In the TempoPlant research project, the Institute of Production Engineering and Machine Tools (IFW) at Leibniz University Hannover, together with MACK Dentaltechnik GmbH, has developed and tested an industry-oriented solution for fully automated adaptive path planning, using the production of dental crowns as an example. Knowledge from the manufacturing process on the relationship between process parameters and component quality is being integrated. In this way, ideal process parameters for achieving component tolerances will be selected before production in the future.

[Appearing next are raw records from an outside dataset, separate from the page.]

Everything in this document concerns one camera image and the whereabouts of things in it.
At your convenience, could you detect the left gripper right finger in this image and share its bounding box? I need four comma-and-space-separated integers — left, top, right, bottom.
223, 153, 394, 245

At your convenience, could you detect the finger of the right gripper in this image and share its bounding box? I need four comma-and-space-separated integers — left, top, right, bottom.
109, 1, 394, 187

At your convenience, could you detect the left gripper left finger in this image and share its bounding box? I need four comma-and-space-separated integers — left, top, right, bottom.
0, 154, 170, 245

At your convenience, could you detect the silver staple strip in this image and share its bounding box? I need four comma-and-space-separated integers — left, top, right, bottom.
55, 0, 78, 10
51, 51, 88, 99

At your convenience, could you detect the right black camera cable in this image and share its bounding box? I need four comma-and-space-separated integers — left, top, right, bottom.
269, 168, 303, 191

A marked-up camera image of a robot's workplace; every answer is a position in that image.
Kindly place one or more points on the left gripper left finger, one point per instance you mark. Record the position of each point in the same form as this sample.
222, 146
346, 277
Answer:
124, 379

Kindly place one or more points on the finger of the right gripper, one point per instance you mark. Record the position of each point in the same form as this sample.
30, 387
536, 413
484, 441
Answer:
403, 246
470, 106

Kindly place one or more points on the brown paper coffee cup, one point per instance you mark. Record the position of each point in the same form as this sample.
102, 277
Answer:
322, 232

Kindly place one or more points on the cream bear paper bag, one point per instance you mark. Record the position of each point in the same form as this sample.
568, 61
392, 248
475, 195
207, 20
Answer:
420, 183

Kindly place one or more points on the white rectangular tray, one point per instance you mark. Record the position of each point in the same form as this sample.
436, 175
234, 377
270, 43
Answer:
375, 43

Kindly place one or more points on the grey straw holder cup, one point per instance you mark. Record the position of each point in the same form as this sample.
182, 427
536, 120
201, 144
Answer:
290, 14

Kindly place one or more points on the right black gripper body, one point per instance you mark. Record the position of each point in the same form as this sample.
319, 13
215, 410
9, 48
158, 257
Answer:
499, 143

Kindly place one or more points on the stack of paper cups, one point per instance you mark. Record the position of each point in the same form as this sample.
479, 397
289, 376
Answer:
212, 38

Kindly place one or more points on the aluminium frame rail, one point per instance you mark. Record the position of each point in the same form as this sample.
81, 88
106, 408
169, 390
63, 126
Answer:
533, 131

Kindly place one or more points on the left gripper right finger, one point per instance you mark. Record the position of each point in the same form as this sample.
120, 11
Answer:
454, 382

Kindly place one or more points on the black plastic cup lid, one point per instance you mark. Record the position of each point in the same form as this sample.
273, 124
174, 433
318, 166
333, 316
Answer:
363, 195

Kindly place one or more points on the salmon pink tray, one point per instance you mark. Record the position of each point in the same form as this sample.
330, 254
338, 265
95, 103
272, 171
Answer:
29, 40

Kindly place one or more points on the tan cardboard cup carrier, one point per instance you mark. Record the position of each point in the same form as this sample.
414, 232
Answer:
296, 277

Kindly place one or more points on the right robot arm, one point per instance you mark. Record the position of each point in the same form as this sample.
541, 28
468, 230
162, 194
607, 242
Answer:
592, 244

Time-consuming process planning by qualified personnel
Software tools such as CAD/CAM systems, post-processors and numerical control simulations are used to plan the necessary movements of the machine tool. CAM planning represents the bulk of the workload. Here, design features – such as holes, pockets, slots, radii and chamfers – must be assigned appropriate manufacturing operations, such as face milling, contour milling or drilling, to produce these features in the part. Figure 2 illustrates that in most manufacturing operations, the assignment of manufacturing operations to design features is done manually by skilled operators.
The time-consuming manual assignment of manufacturing operations in the CAM system reduces productivity and is associated with high costs. Therefore, a method for automated process planning was developed and tested in the TempoPlant project.

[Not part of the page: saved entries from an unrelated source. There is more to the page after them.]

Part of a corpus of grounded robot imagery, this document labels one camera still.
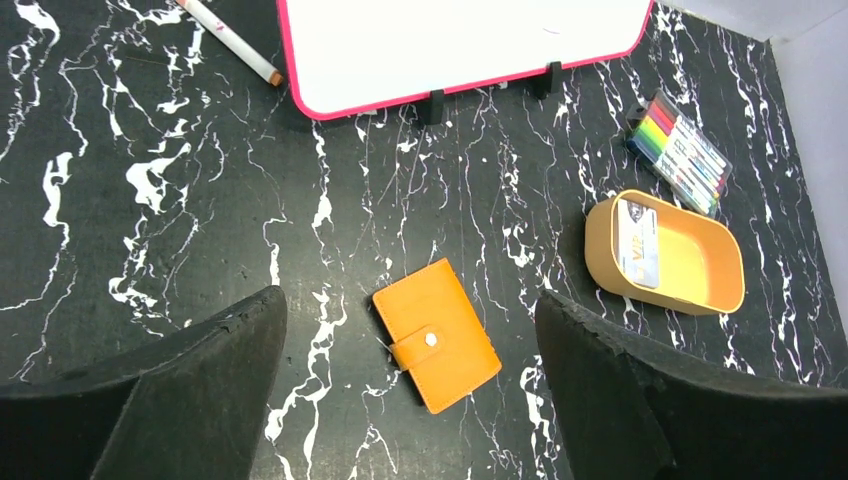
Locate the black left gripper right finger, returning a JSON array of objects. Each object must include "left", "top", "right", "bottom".
[{"left": 535, "top": 290, "right": 847, "bottom": 479}]

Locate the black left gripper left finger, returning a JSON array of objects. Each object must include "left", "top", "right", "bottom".
[{"left": 1, "top": 286, "right": 287, "bottom": 479}]

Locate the orange leather card holder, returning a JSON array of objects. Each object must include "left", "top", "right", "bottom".
[{"left": 372, "top": 258, "right": 502, "bottom": 415}]

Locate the credit card in tray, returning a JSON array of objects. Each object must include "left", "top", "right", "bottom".
[{"left": 616, "top": 199, "right": 660, "bottom": 288}]

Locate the orange oval tray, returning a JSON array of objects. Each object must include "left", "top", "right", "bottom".
[{"left": 584, "top": 189, "right": 746, "bottom": 315}]

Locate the pack of coloured markers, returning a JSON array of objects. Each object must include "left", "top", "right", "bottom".
[{"left": 625, "top": 89, "right": 733, "bottom": 218}]

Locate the white marker brown tip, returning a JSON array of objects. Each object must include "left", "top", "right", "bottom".
[{"left": 176, "top": 0, "right": 283, "bottom": 87}]

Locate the pink framed whiteboard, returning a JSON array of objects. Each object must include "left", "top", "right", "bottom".
[{"left": 277, "top": 0, "right": 653, "bottom": 120}]

Scientists generate process knowledge from machining tests
The method described below was created in the commercially available CAD/CAM software Siemens NX 2206. With reference to the production of dental crowns, the method for automated adaptive path planning is developed and tested on a tightly toleranced fitting surface of the dental crowns (Figure 1) in the form of a cone. The dental crown is later connected to the patient’s jaw via this fitting surface.

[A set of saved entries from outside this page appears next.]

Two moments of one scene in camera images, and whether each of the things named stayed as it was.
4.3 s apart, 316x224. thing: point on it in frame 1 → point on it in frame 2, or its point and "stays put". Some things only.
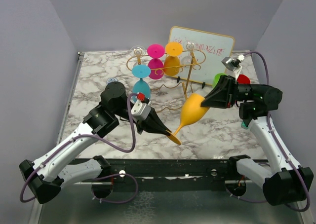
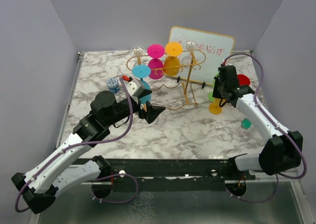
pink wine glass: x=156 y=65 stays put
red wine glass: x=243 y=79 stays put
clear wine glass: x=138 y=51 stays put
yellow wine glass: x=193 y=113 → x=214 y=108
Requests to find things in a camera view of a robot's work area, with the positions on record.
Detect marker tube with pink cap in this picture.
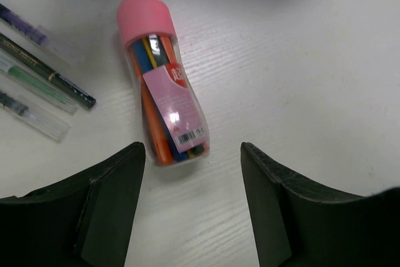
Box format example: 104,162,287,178
117,0,209,166

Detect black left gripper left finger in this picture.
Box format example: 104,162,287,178
1,142,146,266

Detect black gold pen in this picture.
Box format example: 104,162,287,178
1,33,96,109

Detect black gel pen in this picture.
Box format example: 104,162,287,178
1,90,71,142

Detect green gel pen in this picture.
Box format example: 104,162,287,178
1,51,78,114

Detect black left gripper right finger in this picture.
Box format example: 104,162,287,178
241,142,399,266

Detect purple gel pen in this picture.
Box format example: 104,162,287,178
1,4,63,59

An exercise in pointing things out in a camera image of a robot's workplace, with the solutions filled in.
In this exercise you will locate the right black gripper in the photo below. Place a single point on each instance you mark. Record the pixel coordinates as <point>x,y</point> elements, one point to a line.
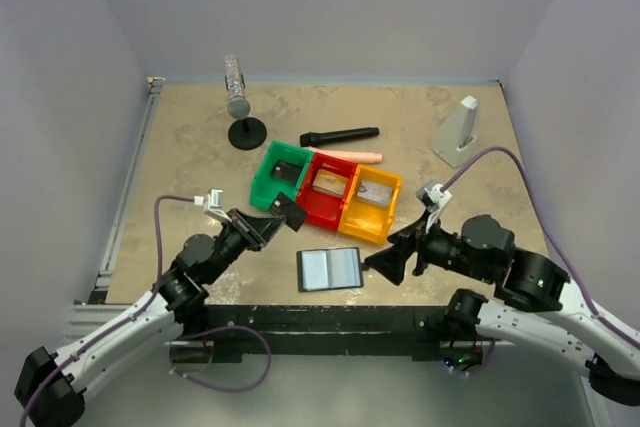
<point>390,262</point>

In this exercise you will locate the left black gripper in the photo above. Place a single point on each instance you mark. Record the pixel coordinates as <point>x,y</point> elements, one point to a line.
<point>257,231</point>

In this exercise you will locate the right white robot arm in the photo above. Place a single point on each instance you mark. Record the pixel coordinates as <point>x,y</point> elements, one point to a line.
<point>535,302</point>

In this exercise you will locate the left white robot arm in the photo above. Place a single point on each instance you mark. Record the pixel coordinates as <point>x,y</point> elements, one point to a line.
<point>53,388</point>

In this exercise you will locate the black card stack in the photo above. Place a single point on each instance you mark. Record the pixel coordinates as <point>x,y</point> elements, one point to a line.
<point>286,172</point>

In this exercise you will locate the silver VIP card stack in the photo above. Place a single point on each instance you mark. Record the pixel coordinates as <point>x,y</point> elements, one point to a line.
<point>374,193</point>

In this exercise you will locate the gold card stack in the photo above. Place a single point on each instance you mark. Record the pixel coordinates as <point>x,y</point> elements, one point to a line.
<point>330,183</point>

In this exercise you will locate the green plastic bin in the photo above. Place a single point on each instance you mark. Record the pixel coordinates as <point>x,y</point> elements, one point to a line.
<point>264,188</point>

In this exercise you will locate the yellow plastic bin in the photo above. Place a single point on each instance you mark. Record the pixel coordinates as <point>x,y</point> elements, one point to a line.
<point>364,219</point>

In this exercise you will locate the red plastic bin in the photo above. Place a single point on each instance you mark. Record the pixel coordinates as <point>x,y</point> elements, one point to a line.
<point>324,210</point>

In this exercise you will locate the black round microphone stand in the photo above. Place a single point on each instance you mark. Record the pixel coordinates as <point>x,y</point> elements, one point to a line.
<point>247,134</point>

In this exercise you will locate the black microphone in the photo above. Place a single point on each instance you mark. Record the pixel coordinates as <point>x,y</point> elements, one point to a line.
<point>318,139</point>

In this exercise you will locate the glitter microphone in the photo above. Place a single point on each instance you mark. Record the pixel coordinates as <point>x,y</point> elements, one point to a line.
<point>238,106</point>

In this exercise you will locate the white wedge charging dock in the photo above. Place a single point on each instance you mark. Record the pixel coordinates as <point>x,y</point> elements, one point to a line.
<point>455,141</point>

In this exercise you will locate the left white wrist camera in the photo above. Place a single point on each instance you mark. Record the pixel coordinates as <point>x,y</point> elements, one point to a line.
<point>212,205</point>

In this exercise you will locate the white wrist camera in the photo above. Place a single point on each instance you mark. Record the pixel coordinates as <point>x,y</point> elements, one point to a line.
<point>212,205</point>
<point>435,198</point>

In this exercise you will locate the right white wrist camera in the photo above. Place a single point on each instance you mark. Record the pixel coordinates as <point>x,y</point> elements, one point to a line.
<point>435,198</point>

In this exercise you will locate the aluminium frame rail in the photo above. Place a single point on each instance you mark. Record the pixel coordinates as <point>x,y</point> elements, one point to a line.
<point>92,132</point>

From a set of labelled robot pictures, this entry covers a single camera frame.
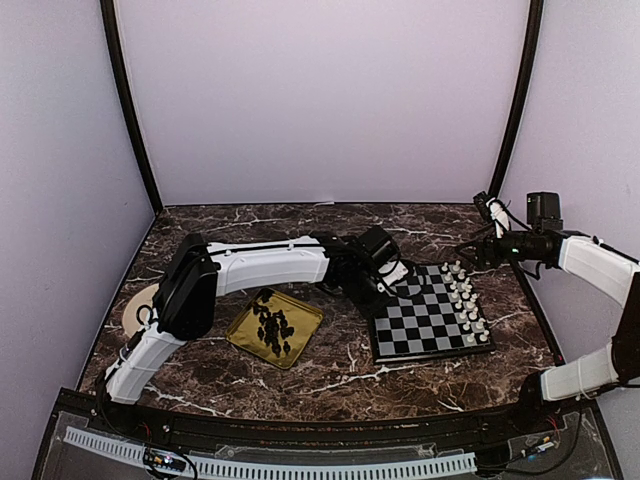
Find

The knowledge regarding the effects of different process parameters on quality parameters of the component to be manufactured was generated by machining tests. This knowledge will be used in future CAM planning processes to achieve the tight manufacturing tolerances of the dental crowns without run-in processes. The process knowledge was stored in Siemens NX’s own database, the so-called Machining Knowledge Editor (MKE) (Figure 3).
The design feature “taper” in the CAD system including product and manufacturing information (PMI) is first saved as a template. In a next step, the initial CAM planning is performed manually for a reference part. The reference part consists of a block with 16 conical holes of the same dimensions. The process parameters cutting speed vc and penetration depth ap are varied in the CAM planning for different conical bores. The conical bores are then machined on a 5-axis DMG Milltap 700 machining center and measured using, among other things, a MarSurf PS 10 roughness tester using the contact cutting method.
Influence of cutting speed and depth of cut on surface quality
The results of the experimental tests on the influence of the process parameters vc and ap on the surface quality in the form of the arithmetic center roughness value Ra are shown in Figure 4. The target value Ra indicates the firm fit of the tooth crown in the jaw and is therefore highly relevant.
The test results show that both increasing the cutting speed and reducing the depth of cut result in significantly lower roughness values. Accordingly, it can be stated that of the process parameters tested, the combination of ap = 0.75 mm and vc = 105 m/min provide the best results with regard to the surface finish of the implant. These results are stored in the MKE in the corresponding manufacturing operation to produce the final contour for the dental crown, as shown in Figure 3.
Process chain of automated adaptive CAM planning
With the method developed and researched in the TempoPlant project (Figure 5) for adaptive CAM planning, an NC code can now be generated automatically. With its help, the fitting surface of a dental crown can be produced directly within the manufacturing tolerance. The CAM planning software carries out several steps automatically in the background. First of all, automatic feature recognition is carried out on the basis of the CAD file. The Siemens NX feature recognition system detects the feature and saves it internally in the program.
Subsequently, a form element process is automatically applied to the design feature. The associated manufacturing operations and process variables are loaded directly from the MKE. After this, the tool paths are automatically calculated and translated into a machine-readable format by means of a postprocessor. The resulting NC code is automatically saved so that it can be transferred directly to the machine.
Producing dental crowns faster and more economically
The method developed makes it possible to constantly expand the MKE database with process knowledge and to define new features in addition to standard design features and make them available to future CAM planning scenarios. This eliminates time-consuming manual steps in the production of dental crowns and significantly increases cost-effectiveness.
It has been shown that automated CAM planning can save up to 88% of the time required for planning compared to a conventional approach. In the future, IFW will further explore the developed system by adding additional process parameters and extend it with freeform surfaces as design features.